Intensive longitudinal designs are increasingly popular for assessing moment-to-moment changes in mood, affect, and interpersonal or health behavior. Compliance in these studies is never perfect given the high frequency of data collection, so missing data are unavoidable. Nonetheless, there is relatively little existing research on missing data within dynamic structural equation models, a recently proposed framework for modeling intensive longitudinal data. The few studies that exist tend to focus on methods appropriate for data that are missing at random (MAR). However, missing not at random (MNAR) data are prevalent, particularly when the interest is a sensitive outcome related to mental health, substance use, or sexual behavior.

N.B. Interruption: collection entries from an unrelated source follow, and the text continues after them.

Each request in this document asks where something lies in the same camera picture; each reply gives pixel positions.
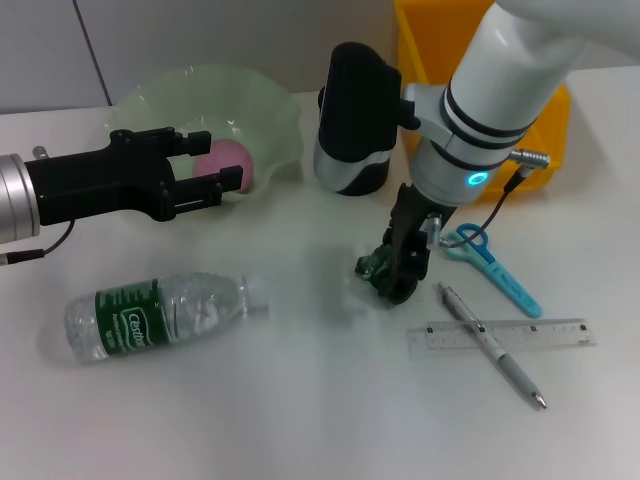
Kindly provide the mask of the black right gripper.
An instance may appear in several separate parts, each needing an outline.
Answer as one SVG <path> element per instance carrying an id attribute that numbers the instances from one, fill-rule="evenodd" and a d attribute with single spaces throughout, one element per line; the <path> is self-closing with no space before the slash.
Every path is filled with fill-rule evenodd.
<path id="1" fill-rule="evenodd" d="M 430 250 L 426 246 L 427 234 L 421 230 L 429 216 L 439 216 L 445 225 L 455 208 L 434 202 L 424 197 L 414 185 L 402 183 L 396 202 L 390 212 L 389 226 L 384 233 L 386 270 L 381 283 L 381 296 L 393 305 L 410 298 L 419 283 L 426 277 L 429 268 Z M 407 253 L 407 286 L 399 273 L 394 251 Z"/>

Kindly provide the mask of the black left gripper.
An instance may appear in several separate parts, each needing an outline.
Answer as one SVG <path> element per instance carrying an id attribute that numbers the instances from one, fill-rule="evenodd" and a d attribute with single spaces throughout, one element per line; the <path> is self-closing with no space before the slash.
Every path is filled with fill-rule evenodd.
<path id="1" fill-rule="evenodd" d="M 219 206 L 225 192 L 239 190 L 243 169 L 175 182 L 170 156 L 199 156 L 211 148 L 211 133 L 186 135 L 172 127 L 115 130 L 108 146 L 26 164 L 42 225 L 121 210 L 165 222 L 177 215 Z"/>

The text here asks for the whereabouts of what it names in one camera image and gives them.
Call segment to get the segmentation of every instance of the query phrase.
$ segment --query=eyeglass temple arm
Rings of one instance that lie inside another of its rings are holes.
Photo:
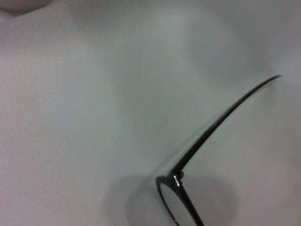
[[[273,76],[266,81],[260,83],[258,86],[250,90],[244,96],[242,96],[237,102],[235,102],[227,111],[224,112],[204,133],[203,135],[196,141],[196,143],[187,151],[187,153],[178,161],[178,163],[174,166],[174,168],[170,171],[171,174],[182,174],[181,170],[186,166],[189,160],[194,156],[194,154],[200,149],[200,147],[206,142],[206,140],[211,136],[211,134],[222,124],[223,121],[232,113],[238,106],[240,106],[245,100],[247,100],[252,94],[254,94],[261,87],[273,81],[277,78],[281,77],[281,75]]]

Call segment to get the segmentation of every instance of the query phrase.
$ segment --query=white backdrop
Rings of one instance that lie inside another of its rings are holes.
[[[155,176],[282,73],[183,181],[206,225],[300,225],[301,8],[286,2],[73,0],[0,24],[0,224],[172,225]]]

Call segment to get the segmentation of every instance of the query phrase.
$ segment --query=eyeglasses
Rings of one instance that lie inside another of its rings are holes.
[[[184,177],[183,169],[194,154],[212,135],[212,133],[222,124],[223,121],[235,111],[245,100],[253,95],[261,87],[269,82],[281,77],[281,75],[273,76],[266,81],[260,83],[258,86],[250,90],[235,102],[227,111],[225,111],[196,141],[196,143],[186,152],[186,154],[176,163],[176,165],[169,171],[167,176],[159,176],[156,178],[156,186],[160,197],[174,220],[177,226],[204,226],[199,217],[195,207],[193,206],[189,196],[187,195],[181,179]]]

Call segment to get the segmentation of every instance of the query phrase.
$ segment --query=black eyeglass frame
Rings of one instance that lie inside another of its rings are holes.
[[[176,165],[169,171],[167,176],[159,176],[156,178],[156,186],[159,195],[165,205],[168,213],[174,220],[177,226],[180,226],[172,212],[170,211],[161,191],[161,184],[169,187],[182,201],[184,206],[187,208],[191,217],[193,218],[196,226],[204,226],[201,218],[199,217],[196,209],[194,208],[189,196],[187,195],[181,179],[184,177],[183,168],[187,165],[194,154],[200,149],[200,147],[206,142],[206,140],[213,134],[213,132],[226,120],[226,118],[235,111],[244,101],[246,101],[252,94],[258,91],[261,87],[265,86],[269,82],[281,77],[281,75],[273,76],[266,81],[260,83],[255,88],[243,95],[237,102],[235,102],[228,110],[226,110],[207,130],[202,134],[202,136],[196,141],[196,143],[186,152],[186,154],[176,163]]]

As a motivating example, a study on people with binge eating disorder that has large amounts of missingness in a self-report item related to overeating is considered. Missingness may be high because participants felt shame reporting this behavior, which is a clear case of MNAR and for which methods like multiple imputation and full-information maximum likelihood are less effective. To improve handling of MNAR intensive longitudinal data, embedding a Diggle-Kenward-type MNAR model within a dynamic structural equation model is proposed. This approach is straightforward to apply in popular software like Mplus and only requires a few extra lines of code relative to models that assume MAR. Results from the proposed approach are contrasted with results from models that assume MAR, and a simulation study is conducted to study performance of the proposed model with continuous or binary outcomes. (PsycInfo Database Record (c) 2025 APA, all rights reserved).

缺少非随机密集的纵向数据与动态结构方程模型。
密集的纵向设计越来越受欢迎,用于评估情绪、情感、人际关系或健康行为的瞬间变化。由于数据收集的频率很高,这些研究的依从性从来都不是完美的,因此数据丢失是不可避免的。然而,对于动态结构方程模型中缺失数据的研究相对较少,动态结构方程模型是最近提出的一种对密集纵向数据建模的框架。现有的少数研究倾向于关注适用于随机缺失数据(MAR)的方法。然而,非随机缺失(MNAR)数据普遍存在,特别是当兴趣是与心理健康、物质使用或性行为相关的敏感结果时。作为一个鼓舞人心的例子,一项关于暴食症患者的研究被认为在与暴饮暴食相关的自我报告项目中有大量缺失。缺失可能很高,因为参与者在报告这种行为时感到羞耻,这是MNAR的一个明显例子,对于这种情况,多重归因和全信息最大似然等方法效果较差。为了提高MNAR密集纵向数据的处理能力,提出在动态结构方程模型中嵌入diggle - kenward型MNAR模型。该方法可以直接应用于Mplus等流行软件中,并且相对于假设MAR的模型只需要额外的几行代码。将所提出方法的结果与假设MAR的模型的结果进行对比,并进行仿真研究,以研究所提出模型在连续或二元结果下的性能。(PsycInfo Database Record (c) 2025 APA,版权所有)。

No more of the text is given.